Johnny Denman, a specialist in rural insurance from West Sussex, said some farmers could be dealing with the consequences of the hot and dry weather for many months to come – ultimately leading to a rise in prices of goods.

He said: ‘Farmers are hurtling towards a crisis point.We have not seen weather like this in decades, and although people up and down the country are enjoying a break from the gloomy British summertime, it is sinking in that such unrelenting hot weather can have dire consequences, evidenced by the current public health warnings.

‘Farmers have been battling to survive during this heatwave, faced with drought conditions, tinderbox fields, and livestock they can’t feed – they are growing increasingly desperate with every day.

‘Crop yields are down, at least 10 per cent, due to the dryness.  Crops stopped growing six weeks ago, resulting in food shortages for livestock and poor harvests.

Will Dobson, MD of Hill Farm Orchards in Hampshire, inspecting the cox apples

Will Dobson, MD of Hill Farm Orchards in Hampshire, inspecting the cox apples

‘There is no grass for cows to graze and farmers are being forced to use their winter stocks – which are already low – to keep them going.  This paves the way for a very challenging six months ahead.

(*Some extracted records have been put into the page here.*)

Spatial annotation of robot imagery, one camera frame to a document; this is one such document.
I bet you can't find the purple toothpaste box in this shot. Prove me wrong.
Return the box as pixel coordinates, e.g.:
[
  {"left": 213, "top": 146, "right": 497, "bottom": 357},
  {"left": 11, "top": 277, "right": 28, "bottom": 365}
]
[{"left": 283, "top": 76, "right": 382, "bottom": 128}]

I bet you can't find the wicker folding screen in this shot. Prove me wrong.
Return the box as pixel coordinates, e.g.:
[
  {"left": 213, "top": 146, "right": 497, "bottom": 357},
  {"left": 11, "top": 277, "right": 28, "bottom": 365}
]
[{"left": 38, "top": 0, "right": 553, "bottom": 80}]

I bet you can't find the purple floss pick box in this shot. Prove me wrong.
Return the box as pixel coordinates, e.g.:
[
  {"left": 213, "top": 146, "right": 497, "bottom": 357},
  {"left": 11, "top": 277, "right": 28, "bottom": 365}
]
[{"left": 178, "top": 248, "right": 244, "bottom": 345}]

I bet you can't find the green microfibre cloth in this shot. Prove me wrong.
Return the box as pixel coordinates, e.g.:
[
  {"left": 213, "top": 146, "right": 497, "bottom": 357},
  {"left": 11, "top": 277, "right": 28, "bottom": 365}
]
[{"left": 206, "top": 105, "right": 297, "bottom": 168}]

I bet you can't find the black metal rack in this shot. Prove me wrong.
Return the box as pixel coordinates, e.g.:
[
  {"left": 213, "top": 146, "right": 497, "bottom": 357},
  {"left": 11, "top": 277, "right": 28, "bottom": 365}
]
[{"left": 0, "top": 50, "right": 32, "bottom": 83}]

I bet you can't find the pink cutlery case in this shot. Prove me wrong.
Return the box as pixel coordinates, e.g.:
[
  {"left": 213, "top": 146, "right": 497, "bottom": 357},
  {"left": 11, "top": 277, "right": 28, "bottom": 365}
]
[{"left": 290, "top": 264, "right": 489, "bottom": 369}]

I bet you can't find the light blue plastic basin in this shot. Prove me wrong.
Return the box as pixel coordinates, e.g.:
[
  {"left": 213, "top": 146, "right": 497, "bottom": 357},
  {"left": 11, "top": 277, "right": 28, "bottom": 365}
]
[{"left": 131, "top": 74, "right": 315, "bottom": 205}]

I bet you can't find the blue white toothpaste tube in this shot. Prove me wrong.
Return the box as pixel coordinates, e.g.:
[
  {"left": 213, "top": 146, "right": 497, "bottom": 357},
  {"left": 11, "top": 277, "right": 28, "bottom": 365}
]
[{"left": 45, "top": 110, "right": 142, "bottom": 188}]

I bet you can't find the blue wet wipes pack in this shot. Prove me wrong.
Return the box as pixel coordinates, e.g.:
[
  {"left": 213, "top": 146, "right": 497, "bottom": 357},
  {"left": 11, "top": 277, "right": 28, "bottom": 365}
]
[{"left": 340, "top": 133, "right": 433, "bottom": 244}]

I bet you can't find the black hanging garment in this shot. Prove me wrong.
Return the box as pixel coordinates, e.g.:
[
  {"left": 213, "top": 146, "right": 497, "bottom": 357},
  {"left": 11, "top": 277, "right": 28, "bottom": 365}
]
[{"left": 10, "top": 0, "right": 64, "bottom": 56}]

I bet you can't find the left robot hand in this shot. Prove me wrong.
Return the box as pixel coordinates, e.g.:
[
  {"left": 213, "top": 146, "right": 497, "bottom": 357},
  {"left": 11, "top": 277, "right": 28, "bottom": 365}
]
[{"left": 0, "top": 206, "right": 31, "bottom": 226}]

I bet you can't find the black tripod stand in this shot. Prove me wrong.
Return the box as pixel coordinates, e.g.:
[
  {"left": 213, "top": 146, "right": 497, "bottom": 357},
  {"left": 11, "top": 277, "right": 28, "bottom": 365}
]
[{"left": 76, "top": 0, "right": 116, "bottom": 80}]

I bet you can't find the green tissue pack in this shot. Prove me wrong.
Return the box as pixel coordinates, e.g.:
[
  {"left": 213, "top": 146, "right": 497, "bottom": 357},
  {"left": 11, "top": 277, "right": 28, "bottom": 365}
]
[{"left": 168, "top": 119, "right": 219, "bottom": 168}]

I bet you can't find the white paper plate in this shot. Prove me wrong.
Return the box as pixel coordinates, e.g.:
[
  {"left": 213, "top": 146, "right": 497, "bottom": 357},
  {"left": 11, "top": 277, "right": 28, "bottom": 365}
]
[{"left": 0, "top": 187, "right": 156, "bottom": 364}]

‘And the worst could be yet to come.  Experts are warning that extreme heatwaves in the summer could be the new norm, leaving agricultural businesses’ futures hanging in the balance.’

Mr Denman said that farmers are feeling the effects of the hot weather in other ways too.

He recounted cases where sheepdogs, lambs and calves have died in extreme heat, and wildfires have been making headlines up and down the country.  

Andrew Malyon, dairy farmer at Goathouse Farm in Boarhunt, said that keeping livestock was proving challenging.

He said: ‘We have 260 dairy cows and our young stock is still out on the fields.

‘We are having to supplement their diet with full rations because there’s no grass for them to graze on.’

Mr Malyon also sits as the Chief for the National Farmers Union in the Hampshire region.  

He said: ‘As soon as cows calve we are keeping them on full winter rations. Dairy cows are on straw. Milk sales have dropped considerably and costs have gone up for feeding the cows.

‘Farmers are having to buy silages from elsewhere because what they’ve grown has already been fed. It’s increasing our costs even more.’

He said that this will mean the price of goods in the supermarkets would inevitably rise.

But it is not just grazing animals suffering from the sun, fruit farmers have also not been faring so well with low yields.

Will Dobson, managing director at Hill Farm Orchards in Swanmore, said: ‘We sell apples and pears and they’re a bit small because there just isn’t enough water. It has reduced the amount of disease among the fruit because of the dryness but the trees are now showing signs of stress.

‘We need to harvest them at the beginning of September.

‘We have a pick your own event in line with the October half term but can’t offer it if the apples don’t do well.’

However, Mr Dobson said the farm has also seen a benefit of the hot weather.

He said: ‘We use our apples for juicing and sell our Hill Farm juice. Our sales have been through the roof because it’s really hot. But that means we are running short and need harvest to arrive.’  

Steve Lowrie, who works in sales at Hambledon Vineyard, said the weather has also brought good fortune – with 2018 looking to be an outstanding year for English wine.

He said: ‘The weather has worked in our favour, the cold April meant the buds came too early and late frost made them vulnerable.

‘But flowering came at the right time and has set it up right.

‘And because of the weather the sugar content will be good this year.

‘The fruit hasn’t been exposed to mildew and the rain has helped us grow another 230,000 new vines which is great because we only use our own grapes. We’re able to do more exports and helps us expand.